The lead-in article contains a classic Darwinian prop, an illustration of a series of fossils purporting to show a Darwinian progression from one form to a fundamentally different one.

A passage from Jonathan Wells' book Icons of Evolution might have been written as a direct response to this illustration except that the book was written years before the picture (though, if you read chapter six of the book, you'll see that problems of chronology do not always hinder Darwinists in their story-telling efforts):

Henry Gee, chief science writer for Nature... [wrote:] "No fossil is buried with its birth certificate" ... and "the intervals of time that separate fossils are so huge that we cannot say anything definite about their possible connection through ancestry and descent." It's hard enough, with written records, to trace a human lineage back a few hundred years. When we have only a fragmentary fossil record, and we're dealing with millions of years -- what Gee calls "Deep Time" -- the job is effectively impossible... Gee concludes: "To take a line of fossils and claim that they represent a lineage is not a scientific hypothesis that can be tested, but an assertion that carries the same validity as a bedtime story -- amusing, perhaps even instructive, but not scientific."

And yet the icons of evolution must be found where they can be found. As the news article in the current issue of Nature puts it, "The newly discovered fossil, Tiktaalik roseae ... might in time become as much of an evolutionary icon as the proto-bird Archaeopteryx."

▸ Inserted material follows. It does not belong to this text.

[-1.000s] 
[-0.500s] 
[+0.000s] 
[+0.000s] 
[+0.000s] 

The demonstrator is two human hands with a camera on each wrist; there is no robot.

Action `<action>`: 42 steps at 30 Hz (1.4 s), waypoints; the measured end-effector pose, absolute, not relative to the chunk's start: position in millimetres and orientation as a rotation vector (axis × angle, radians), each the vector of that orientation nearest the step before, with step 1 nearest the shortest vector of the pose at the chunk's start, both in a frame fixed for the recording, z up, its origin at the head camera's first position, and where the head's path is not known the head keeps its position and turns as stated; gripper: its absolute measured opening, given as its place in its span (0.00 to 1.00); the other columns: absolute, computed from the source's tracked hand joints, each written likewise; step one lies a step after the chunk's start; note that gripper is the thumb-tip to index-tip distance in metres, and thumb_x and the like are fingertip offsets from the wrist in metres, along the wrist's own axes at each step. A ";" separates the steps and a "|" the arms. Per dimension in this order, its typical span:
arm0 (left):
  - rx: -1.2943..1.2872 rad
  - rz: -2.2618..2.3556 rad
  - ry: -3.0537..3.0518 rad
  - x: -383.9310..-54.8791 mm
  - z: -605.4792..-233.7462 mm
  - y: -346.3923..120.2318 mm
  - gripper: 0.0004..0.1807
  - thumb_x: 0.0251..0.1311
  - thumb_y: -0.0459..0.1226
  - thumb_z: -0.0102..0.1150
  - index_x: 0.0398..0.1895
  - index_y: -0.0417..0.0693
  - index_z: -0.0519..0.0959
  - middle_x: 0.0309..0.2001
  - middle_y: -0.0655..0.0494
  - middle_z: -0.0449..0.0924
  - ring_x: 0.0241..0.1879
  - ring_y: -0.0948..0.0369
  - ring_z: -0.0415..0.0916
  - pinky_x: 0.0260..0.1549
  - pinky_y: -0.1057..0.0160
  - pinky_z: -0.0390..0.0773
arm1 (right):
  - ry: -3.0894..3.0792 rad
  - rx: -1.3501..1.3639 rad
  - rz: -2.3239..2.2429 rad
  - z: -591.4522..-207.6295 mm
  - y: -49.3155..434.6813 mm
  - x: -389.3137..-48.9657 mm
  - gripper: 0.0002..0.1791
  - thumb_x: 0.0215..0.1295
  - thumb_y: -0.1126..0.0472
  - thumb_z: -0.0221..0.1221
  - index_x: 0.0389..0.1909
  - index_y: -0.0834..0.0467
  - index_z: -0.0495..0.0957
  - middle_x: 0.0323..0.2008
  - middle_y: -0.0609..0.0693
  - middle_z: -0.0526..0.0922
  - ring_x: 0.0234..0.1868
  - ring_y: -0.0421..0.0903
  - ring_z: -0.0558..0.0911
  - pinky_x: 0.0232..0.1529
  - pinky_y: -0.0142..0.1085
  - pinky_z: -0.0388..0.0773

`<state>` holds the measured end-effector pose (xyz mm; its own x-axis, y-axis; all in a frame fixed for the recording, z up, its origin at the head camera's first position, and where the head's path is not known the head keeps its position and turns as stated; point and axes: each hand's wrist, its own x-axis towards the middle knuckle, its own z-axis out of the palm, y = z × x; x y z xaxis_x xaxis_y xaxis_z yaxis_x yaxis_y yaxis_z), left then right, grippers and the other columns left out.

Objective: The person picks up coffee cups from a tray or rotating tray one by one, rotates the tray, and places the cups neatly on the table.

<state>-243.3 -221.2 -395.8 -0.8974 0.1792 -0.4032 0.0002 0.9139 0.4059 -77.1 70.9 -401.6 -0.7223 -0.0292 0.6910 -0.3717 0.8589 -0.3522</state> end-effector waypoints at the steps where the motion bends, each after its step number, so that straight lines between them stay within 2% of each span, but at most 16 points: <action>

Jonathan Wells discusses Archaeopteryx in Chapter 6 of Icons of Evolution. He concludes:

Some biology textbooks continue to present Archaeopteryx as the classic example of a missing link. Mader's 1998 Biology calls it "a transitional link between reptiles and birds," and William Schraer and Herbert Stoltze's 1999 Biology: The Study of Life tells students that "many scientists believe it represents an evolutionary link between reptiles and birds."

But both sides in the current controversy over bird origins agree that modern birds are probably not descended from Archaeopteryx. And although the two factions disagree about the ancestry of Archaeopteryx, neither one has really solved the problem. Following the logic of Darwin's theory to sometimes silly extremes, cladists insist that the ancestors of Archaeopteryx were bird-like dinosaurs that do not appear in the fossil record until tens of millions of years later. Their critics look to animals that clearly lived earlier, but have not yet found one similar enough to Archaeopteryx to be a good candidate. As a result, both sides are still looking for the missing link.

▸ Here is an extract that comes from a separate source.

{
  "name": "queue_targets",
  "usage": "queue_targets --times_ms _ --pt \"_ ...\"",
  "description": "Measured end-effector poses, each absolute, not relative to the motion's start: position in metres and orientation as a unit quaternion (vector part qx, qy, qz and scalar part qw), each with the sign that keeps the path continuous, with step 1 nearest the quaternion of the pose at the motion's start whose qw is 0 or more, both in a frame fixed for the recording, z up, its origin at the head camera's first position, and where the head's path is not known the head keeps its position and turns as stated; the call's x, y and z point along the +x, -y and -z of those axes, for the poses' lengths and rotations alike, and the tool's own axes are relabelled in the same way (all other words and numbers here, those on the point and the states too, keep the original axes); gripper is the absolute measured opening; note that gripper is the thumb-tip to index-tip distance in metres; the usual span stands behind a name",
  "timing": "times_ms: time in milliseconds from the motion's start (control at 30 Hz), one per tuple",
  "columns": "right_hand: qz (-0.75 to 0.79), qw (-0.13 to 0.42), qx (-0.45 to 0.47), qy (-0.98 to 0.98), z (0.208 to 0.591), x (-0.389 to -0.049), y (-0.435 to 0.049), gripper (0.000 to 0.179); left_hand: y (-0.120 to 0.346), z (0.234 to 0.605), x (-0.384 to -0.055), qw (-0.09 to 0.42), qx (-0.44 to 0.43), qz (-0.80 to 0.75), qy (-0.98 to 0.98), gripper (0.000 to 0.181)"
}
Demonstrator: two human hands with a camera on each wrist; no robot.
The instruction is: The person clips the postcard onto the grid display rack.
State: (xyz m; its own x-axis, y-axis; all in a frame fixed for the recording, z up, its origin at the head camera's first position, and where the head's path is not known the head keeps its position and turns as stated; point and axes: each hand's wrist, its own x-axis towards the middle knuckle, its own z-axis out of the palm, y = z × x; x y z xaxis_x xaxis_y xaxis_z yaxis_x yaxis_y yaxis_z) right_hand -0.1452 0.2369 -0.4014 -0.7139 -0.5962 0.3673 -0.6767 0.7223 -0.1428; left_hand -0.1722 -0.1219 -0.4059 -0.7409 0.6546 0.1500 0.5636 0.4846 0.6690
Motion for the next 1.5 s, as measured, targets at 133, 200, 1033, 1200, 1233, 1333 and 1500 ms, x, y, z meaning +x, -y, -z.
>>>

Isn't it ironic that Archaeopteryx, which more than any other fossil persuaded people of Darwin's theory in the first place, has been dethroned largely by cladists, who more than any other biologists have taken Darwin's theory to its logical extreme? The world's most beautiful fossil, the specimen Ernst Mayr called "the almost perfect link between reptiles and birds," has been quietly shelved, and the search for missing links continues as though Archaeopteryx had never been found. (134)

Given all of this, Nature's comparison of Archaeopteryx to this new and much ballyhooed fossil sort of puts things in perspective. I'm reminded of a scene from This is Spinal Tap, where the heavy metal band finds itself at Graceland in front of Elvis's grave.

Nigel: It really puts perspective on things, though, doesn't it?

David: ... There's too much [bleeping] perspective now.